Nina Welding • DATE: August 5, 2016

Each year 332,000 total hip replacements are performed in the United States, according to the Centers for Disease Control and Prevention. Out of those, nearly one percent of patients will get an infection and require the removal of their prosthetic replacement. Even though a small overall percentage, still more than 3,000 people are likely to get an infection that, if left untreated, could result in amputation.

Gail Weaver, postdoctoral research associate in the Department of Civil & Environmental Engineering & Earth Sciences (CEEES) who works with works with Joshua Shrout, associate professor of CEEES, received a Postdoctoral Training Award from the Indiana Clinical and Translational Sciences Institute (CTSI). The award supports an on-going collaboration with Mark Klaassen, an orthopedic surgeon at Elkhart General Hospital, to collect bacterial samples from prosthetic hip joints that have become infected. The goal is to culture or grow the collected bacteria and develop laboratory best practices for studying multiple species infections.
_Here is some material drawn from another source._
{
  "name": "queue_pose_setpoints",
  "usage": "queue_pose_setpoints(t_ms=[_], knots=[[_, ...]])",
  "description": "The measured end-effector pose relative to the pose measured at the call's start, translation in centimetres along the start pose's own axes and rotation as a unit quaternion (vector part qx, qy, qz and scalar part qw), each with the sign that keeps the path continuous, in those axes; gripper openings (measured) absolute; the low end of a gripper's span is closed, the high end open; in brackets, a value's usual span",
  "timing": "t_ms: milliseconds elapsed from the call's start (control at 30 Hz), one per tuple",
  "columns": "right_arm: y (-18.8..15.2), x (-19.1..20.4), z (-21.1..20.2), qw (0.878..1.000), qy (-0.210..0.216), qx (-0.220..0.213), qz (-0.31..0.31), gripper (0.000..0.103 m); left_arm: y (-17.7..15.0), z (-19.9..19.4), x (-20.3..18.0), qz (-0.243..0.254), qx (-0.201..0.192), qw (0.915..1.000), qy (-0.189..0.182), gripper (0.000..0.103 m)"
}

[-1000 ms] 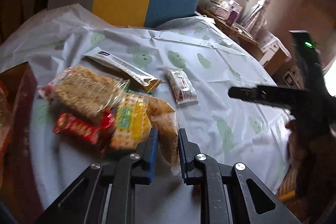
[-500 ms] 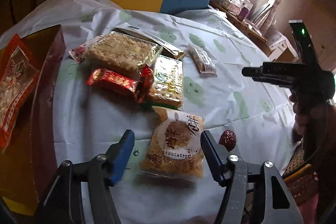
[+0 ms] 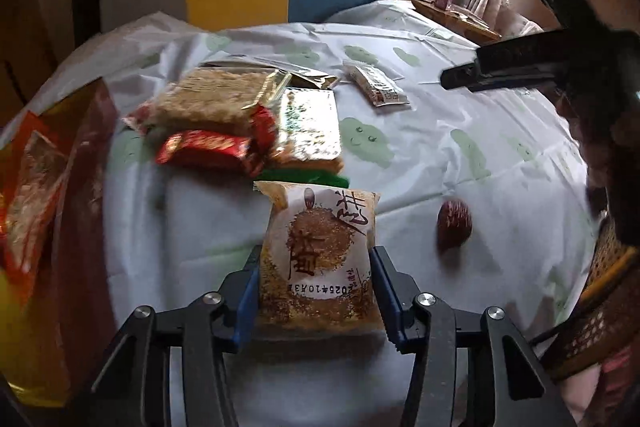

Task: Organize snacks
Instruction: 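Grasp the white-and-brown cake packet with the left tool while the right tool approaches the crackers, then release the cake packet into the gold tray while the right tool grasps the WEIDAN crackers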

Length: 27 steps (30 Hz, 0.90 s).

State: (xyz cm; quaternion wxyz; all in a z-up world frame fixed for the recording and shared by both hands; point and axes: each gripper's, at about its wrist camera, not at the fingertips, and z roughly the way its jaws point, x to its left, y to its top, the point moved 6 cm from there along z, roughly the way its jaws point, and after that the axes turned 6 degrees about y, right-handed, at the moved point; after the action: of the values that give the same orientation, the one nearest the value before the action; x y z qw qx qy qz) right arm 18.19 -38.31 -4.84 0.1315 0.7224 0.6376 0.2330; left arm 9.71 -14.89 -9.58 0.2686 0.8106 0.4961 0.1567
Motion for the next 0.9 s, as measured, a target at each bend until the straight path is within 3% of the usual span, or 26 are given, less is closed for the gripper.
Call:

“When bacteria that are typically harmless – like the normal bacteria that live on your skin – get into places they are not meant to be, they can cause a lot of trouble,” said Weaver. “To better understand which bacteria are involved and how they interact during prosthetic joint infections, I will use a variety of culturing methods. This will tease apart how diverse combinations of bacterial species interact and cause infections to behave differently, which could impact the way we treat and prevent prosthetic joint infections in the future.”

With the help of the Genomics and Bioinformatics Core Facility at the University of Notre Dame, Weaver will be able to conduct a DNA analysis of the bacteria, getting a better understanding of all the bacteria within the infection including dominate bacteria, slow-growing bacteria, as well as bacteria that cannot be easily cultured.

“The Genomics and Bioinformatics Core Facility, as well as a longer culture time, will help me identify any new players in a sample population,” said Weaver. “Typically a hospital cannot wait two weeks to culture bacteria to diagnose an infection, so this analysis will allow me to look at what else is happening in the infection that they may not be able to see.”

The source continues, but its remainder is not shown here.